Believe it or not, the CIA was also involved in a plan to create zombie cats that were obedient to commands. The result was, to say the least, unsuccessful.
Demonstrating that the CIA’s finest knew more than a bit about how to place a cat into a zombified condition, not only did they slice the poor animals open and fill them with wires and metal: they also tinkered with the brains of the cats. Doing so placed the cats into a kind of lobotomized, subservient state, one in which their natural instincts and wild urges were reigned-in, thus allowing the CIA to keep their zombie-spies under control at all times. Unfortunately for those involved in the operation, and particularly so the first cat that was designated for zombification, it didn’t work out so well. And that’s putting it mildly.
One of those that had an awareness of the program (which went by the amusing, but admittedly appropriate title of Acoustic Kitty), was Victor L. Marchetti, Jr., formerly a special assistant to the Deputy Director. Marchetti says that when the controlled cat in question was ready for its very first mission, CIA agents carefully released it close to the Soviet Embassy and prompted the animal to make its way to the building, where, hopefully, it would pick up a few juicy nuggets of information. What the 007-like zombie cat actually did was to get squashed under the wheels of a speeding taxi. The undead cat was now well and truly dead.

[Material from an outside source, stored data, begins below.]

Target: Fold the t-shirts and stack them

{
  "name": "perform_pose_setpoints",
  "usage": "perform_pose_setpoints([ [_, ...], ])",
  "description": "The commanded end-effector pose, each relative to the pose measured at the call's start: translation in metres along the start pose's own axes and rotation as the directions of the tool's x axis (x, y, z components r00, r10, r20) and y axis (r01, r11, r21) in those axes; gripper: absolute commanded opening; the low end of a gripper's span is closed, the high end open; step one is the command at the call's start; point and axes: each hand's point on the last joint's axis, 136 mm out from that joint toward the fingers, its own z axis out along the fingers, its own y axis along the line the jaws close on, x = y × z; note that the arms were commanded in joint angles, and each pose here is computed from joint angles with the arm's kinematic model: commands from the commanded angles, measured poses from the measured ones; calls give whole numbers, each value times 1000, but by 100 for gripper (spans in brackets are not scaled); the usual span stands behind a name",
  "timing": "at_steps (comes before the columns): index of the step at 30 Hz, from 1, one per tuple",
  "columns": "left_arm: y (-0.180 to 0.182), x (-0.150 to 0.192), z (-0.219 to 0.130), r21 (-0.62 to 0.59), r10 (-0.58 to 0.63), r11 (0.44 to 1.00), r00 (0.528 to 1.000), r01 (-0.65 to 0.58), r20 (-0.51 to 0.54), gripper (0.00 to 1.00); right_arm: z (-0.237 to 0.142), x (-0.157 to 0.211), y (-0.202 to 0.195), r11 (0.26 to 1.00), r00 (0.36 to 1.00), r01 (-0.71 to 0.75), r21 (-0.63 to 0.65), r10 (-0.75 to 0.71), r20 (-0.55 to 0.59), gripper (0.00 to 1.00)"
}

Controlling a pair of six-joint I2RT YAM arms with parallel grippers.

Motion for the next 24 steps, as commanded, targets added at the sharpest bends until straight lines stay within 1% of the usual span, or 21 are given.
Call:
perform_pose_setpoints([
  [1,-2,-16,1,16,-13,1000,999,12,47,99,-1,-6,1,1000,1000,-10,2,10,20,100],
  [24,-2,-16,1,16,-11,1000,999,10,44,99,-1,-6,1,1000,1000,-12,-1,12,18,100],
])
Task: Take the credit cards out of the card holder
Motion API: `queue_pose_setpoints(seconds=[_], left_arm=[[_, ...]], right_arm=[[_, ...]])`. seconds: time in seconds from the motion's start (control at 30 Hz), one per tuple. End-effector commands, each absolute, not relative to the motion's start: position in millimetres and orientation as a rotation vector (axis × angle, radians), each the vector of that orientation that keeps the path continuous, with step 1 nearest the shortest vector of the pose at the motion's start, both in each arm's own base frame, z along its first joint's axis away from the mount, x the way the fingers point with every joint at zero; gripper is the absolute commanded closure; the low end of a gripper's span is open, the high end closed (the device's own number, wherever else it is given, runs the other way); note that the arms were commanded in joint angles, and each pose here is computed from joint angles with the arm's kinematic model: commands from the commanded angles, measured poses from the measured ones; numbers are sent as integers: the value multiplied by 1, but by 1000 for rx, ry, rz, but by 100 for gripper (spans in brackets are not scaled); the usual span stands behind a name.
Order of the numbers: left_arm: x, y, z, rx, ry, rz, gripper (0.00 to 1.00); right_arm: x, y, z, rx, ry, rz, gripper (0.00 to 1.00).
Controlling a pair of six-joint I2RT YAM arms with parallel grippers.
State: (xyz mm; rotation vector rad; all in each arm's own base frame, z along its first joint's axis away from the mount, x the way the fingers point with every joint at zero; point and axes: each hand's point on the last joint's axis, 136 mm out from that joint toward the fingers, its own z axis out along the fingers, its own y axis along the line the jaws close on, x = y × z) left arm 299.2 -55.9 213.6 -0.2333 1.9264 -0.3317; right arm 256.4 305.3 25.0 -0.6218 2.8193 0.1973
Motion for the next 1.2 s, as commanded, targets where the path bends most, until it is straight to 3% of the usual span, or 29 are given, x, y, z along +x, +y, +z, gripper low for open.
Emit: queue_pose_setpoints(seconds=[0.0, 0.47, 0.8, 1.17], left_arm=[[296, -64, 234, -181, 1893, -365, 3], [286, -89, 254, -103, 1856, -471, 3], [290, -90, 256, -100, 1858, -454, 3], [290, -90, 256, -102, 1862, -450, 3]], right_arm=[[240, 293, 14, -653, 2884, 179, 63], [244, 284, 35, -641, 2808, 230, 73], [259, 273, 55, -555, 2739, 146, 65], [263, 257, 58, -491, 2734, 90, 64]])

The CIA, having decided that the program was not going to work as well in the real world as it did on paper, quickly closed it down and gave it the proverbial bullet to the head. So far as we know, the project has never since been reanimated—so to speak.
Cattle Mutilations
See also: Foot-and-Mouth Disease, Mad Cow Disease
Since at least 1967, just about the entire United States of America has been beset by a disturbing phenomenon. It has infamously become known as cattle mutilations. Exactly who, or indeed what, is responsible for the widespread killing of cattle under very bizarre circumstances is far from clear or understood. On many occasions, farmers, police officers, and veterinarians throughout North America have come across cases where cattle have been subjected to unusual surgical procedures, such as having organs expertly removed and being completely drained of blood—and also in the exact locations where both UFO and black, unmarked helicopter activity is highly prevalent, too.
This has inevitably led to suspicions that extraterrestrials are engaged in a covert, and possibly sinister, program that may relate to the attempted introduction of a lethal virus of truly cosmic origins into the human food chain. Adherents of such theories suggest that the destruction of the human species in a War of the Worlds-style scenario may not be the only way to systematically wipe us out.